Open and Machine ReadablePosted: July 4, 2013
So-called “big data” is quite the rage now, one might even say a bit of a fad in that many people are writing about it as a concept but less about the practical applications. But governments, led somewhat ironically by American cities, states and even Federal government (ironic given the recent disclosures of NSA contractor Snowden), are leading the way in making lots of its data freely available for analysis by individuals and companies.
After a Soviet missile shot down a South Korean airliner that strayed into Russian airspace in 1983, President Ronald Reagan made America’s military satellite-navigation system, GPS, available to the world. Entrepreneurs pounced. Car-navigation, precision farming and 3m American jobs now depend on GPS. Official weather data are also public and avidly used by everyone from insurers to ice-cream sellers.
But this is not enough. On May 9th Barack Obama ordered that all data created or collected by America’s federal government must be made available free to the public, unless this would violate privacy, confidentiality or security. “Open and machine-readable”, the president said, is “the new default for government information.”
This is a big bang for big data, and will spur a frenzy of activity. Pollution numbers will affect property prices. Restaurant reviews will mention official sanitation ratings. Data from tollbooths could be used to determine prices for nearby billboards. Combining data from multiple sources will yield fresh insights. For example, correlating school data with transport information and tax returns may show that academic performance depends less on income than the amount of time parents spend with their brats.
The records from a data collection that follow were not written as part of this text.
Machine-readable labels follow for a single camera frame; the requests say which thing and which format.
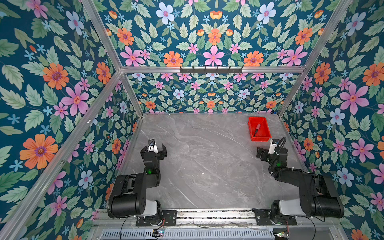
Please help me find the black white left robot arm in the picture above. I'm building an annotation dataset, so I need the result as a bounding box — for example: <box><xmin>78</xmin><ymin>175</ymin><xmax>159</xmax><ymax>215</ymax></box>
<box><xmin>107</xmin><ymin>139</ymin><xmax>167</xmax><ymax>219</ymax></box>

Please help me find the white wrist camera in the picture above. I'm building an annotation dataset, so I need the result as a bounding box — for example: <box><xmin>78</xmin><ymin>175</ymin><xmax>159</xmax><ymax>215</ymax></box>
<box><xmin>148</xmin><ymin>139</ymin><xmax>158</xmax><ymax>154</ymax></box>
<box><xmin>268</xmin><ymin>139</ymin><xmax>280</xmax><ymax>154</ymax></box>

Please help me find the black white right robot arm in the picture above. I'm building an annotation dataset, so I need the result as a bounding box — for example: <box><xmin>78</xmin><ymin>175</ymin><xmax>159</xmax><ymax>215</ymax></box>
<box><xmin>257</xmin><ymin>147</ymin><xmax>345</xmax><ymax>224</ymax></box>

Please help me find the small circuit board left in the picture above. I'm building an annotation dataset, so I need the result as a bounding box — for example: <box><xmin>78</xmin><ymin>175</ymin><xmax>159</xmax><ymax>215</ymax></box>
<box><xmin>152</xmin><ymin>230</ymin><xmax>164</xmax><ymax>239</ymax></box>

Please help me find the red plastic bin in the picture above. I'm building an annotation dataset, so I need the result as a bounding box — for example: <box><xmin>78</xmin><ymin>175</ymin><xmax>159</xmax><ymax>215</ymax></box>
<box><xmin>248</xmin><ymin>117</ymin><xmax>272</xmax><ymax>142</ymax></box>

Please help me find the small circuit board right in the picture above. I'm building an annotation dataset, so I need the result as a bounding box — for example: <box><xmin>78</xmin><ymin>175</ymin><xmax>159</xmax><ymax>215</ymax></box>
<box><xmin>273</xmin><ymin>231</ymin><xmax>289</xmax><ymax>240</ymax></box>

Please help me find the black hook rack bracket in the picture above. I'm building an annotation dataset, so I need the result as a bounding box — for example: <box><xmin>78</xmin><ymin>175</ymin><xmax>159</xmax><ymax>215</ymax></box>
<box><xmin>179</xmin><ymin>66</ymin><xmax>243</xmax><ymax>75</ymax></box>

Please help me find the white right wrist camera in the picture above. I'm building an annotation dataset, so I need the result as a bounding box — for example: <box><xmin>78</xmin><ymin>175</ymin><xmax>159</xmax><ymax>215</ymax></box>
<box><xmin>268</xmin><ymin>139</ymin><xmax>280</xmax><ymax>154</ymax></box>

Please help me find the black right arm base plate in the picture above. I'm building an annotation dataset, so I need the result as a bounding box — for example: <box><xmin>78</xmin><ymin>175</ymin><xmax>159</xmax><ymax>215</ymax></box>
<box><xmin>252</xmin><ymin>209</ymin><xmax>297</xmax><ymax>226</ymax></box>

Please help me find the red handled screwdriver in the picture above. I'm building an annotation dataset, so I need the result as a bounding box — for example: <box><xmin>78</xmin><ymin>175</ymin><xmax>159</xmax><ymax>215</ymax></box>
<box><xmin>254</xmin><ymin>124</ymin><xmax>261</xmax><ymax>136</ymax></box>

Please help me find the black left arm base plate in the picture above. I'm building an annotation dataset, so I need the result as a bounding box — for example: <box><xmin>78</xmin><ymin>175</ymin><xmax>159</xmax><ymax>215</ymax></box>
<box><xmin>136</xmin><ymin>210</ymin><xmax>178</xmax><ymax>227</ymax></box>

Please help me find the aluminium mounting rail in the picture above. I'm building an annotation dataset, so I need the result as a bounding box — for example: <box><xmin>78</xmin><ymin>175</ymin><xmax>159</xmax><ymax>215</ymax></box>
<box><xmin>88</xmin><ymin>209</ymin><xmax>348</xmax><ymax>240</ymax></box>

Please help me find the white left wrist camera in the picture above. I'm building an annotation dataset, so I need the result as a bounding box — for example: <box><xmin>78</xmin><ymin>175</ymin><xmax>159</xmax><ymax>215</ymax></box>
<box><xmin>148</xmin><ymin>139</ymin><xmax>158</xmax><ymax>154</ymax></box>

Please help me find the small circuit board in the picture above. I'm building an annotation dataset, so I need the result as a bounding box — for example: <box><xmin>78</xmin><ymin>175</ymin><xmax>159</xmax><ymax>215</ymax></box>
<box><xmin>152</xmin><ymin>230</ymin><xmax>164</xmax><ymax>239</ymax></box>
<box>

Over the next few months federal agencies must make an inventory of their data and prioritize their release. They must also take steps not to release information that, though innocuous on its own, could be joined with other data to undermine privacy—a difficult hurdle.
Many countries have moved in the same direction. In Europe the information held by governments could be used to generate an estimated €140 billion ($180 billion) a year. Only Britain has gone as far as America in making data available, however. For example, it requires the cost of all government transactions with citizens to be made public. Not all public bodies are keen on transparency. The Royal Mail refuses to publish its database of postal addresses because it makes money licensing it to businesses. On May 15th an independent review decried such practices, arguing that public-sector data belong to the public.
Rufus Pollock of the Open Knowledge Foundation, a think-tank, says most firms will eventually use at least some public-sector information in their business. But no one has a clue what breakthroughs open data will allow, just as Reagan never guessed that future drivers would obey robot voices telling them to turn left. (The Economist April 27 2013.)
Cities like Chicago are both crunching numbers to provide tax payers with better feedback on the running of their cities as well as just making the data available for others to figure out uses.
As cities also start to look back at historical data, fascinating discoveries are being made. Mike Flowers, the chief analytics officer in New York, says that if a property has a tax lien on it there is a nine fold increase in the chance of a catastrophic fire there. And businesses that have broken licensing rules are far more likely to be selling cigarettes smuggled into the city in order to avoid paying local taxes. Over in Chicago, the city knows with mathematical precision that when it gets calls complaining about rubbish bins in certain areas, a rat problem will follow a week later.
The next step is to use these predictions to inform policymaking. New York is already doing this, for example by deciding where to send its cigarette-tax inspectors. Chicago is not quite at this point yet, but is ambitiously trying to build an “open-source predictive analytics platform”. This means that it will publish as many data as it can, as close to real time as possible, in a way that will allow anyone to mine them for useful insights into the city.
Moreover, the software Chicago plans to create will be made public, allowing other cities to use it to set up similar systems of their own. (New York keeps its analysis behind closed doors and uses proprietary technology.) It is a big job and means cleaning up 10 billion lines of unstructured data. The hope is that entirely new services will emerge, as well as a great deal of new intelligence about how the city works.
The City of London used data to help commuters better navigate public transit by crunching numbers from its smart Oyster card and updating passengers in real-time of the best (and worst) routes. In Singapore, the aim is to go beyond its already sophisticated road-pricing system to create a city control system that will, for example, optimize the number and location of taxis in response to rain patterns.